» **What you will do**
Which lines of the records below contain the word "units"? Copy each of them out.

» **Stored data**
· · ·

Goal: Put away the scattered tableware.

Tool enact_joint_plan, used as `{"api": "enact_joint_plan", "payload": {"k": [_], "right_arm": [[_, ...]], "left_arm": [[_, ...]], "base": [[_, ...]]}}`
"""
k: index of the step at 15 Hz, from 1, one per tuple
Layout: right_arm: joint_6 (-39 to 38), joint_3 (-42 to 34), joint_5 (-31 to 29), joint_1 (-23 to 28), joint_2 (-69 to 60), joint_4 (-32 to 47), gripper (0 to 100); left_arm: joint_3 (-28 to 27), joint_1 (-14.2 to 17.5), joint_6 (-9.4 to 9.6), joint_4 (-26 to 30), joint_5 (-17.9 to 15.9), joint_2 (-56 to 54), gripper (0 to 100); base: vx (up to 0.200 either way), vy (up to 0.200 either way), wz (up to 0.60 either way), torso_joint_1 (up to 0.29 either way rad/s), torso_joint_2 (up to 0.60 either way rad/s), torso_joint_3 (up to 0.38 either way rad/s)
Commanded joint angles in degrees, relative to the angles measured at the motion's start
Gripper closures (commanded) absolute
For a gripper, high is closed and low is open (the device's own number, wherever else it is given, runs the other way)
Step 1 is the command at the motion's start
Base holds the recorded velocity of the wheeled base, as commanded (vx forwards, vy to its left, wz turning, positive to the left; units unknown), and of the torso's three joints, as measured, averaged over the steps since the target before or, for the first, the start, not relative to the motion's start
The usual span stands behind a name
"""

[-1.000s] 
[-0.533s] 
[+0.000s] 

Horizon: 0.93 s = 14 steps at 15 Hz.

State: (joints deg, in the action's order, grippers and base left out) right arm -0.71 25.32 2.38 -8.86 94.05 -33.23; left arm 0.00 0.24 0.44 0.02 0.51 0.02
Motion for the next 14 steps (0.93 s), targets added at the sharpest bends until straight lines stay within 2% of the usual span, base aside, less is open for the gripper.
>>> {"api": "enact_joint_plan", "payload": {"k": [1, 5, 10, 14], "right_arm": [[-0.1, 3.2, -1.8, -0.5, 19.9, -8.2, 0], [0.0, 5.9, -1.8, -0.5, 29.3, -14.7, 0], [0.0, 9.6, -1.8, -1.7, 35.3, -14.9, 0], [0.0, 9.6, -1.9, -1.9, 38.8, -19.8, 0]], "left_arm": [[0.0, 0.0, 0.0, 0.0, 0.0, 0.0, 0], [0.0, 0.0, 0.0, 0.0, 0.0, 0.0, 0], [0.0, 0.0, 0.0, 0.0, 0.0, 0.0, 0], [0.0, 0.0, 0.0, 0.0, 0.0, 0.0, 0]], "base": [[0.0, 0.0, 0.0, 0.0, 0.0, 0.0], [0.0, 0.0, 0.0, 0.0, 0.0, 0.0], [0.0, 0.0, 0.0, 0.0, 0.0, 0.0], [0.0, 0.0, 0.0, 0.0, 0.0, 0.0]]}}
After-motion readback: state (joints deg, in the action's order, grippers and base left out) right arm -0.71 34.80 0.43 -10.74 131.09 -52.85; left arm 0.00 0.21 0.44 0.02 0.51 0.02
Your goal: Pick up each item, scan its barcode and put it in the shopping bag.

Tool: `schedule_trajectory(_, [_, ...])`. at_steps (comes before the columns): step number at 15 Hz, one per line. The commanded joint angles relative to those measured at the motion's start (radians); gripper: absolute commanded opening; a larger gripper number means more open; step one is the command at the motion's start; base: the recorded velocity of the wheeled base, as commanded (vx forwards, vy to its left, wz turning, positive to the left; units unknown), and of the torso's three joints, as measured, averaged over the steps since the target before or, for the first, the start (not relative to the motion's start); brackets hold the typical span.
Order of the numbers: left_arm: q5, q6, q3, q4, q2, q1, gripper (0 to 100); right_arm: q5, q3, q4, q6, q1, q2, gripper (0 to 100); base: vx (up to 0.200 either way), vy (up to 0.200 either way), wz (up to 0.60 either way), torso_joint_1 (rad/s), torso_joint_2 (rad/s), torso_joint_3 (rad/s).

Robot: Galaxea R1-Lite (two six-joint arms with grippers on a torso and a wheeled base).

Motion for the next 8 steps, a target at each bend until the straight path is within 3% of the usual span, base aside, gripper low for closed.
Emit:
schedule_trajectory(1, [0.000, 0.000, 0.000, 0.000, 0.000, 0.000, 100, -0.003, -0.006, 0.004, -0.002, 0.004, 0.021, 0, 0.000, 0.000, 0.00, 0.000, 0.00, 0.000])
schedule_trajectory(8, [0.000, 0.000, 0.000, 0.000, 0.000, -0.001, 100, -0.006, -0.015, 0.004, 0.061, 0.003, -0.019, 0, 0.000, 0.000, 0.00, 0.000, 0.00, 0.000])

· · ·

» **Answer to this problem**
Base holds the recorded velocity of the wheeled base, as commanded (vx forwards, vy to its left, wz turning, positive to the left; units unknown), and of the torso's three joints, as measured, averaged over the steps since the target before or, for the first, the start, not relative to the motion's start
Tool: `schedule_trajectory(_, [_, ...])`. at_steps (comes before the columns): step number at 15 Hz, one per line. The commanded joint angles relative to those measured at the motion's start (radians); gripper: absolute commanded opening; a larger gripper number means more open; step one is the command at the motion's start; base: the recorded velocity of the wheeled base, as commanded (vx forwards, vy to its left, wz turning, positive to the left; units unknown), and of the torso's three joints, as measured, averaged over the steps since the target before or, for the first, the start (not relative to the motion's start); brackets hold the typical span.

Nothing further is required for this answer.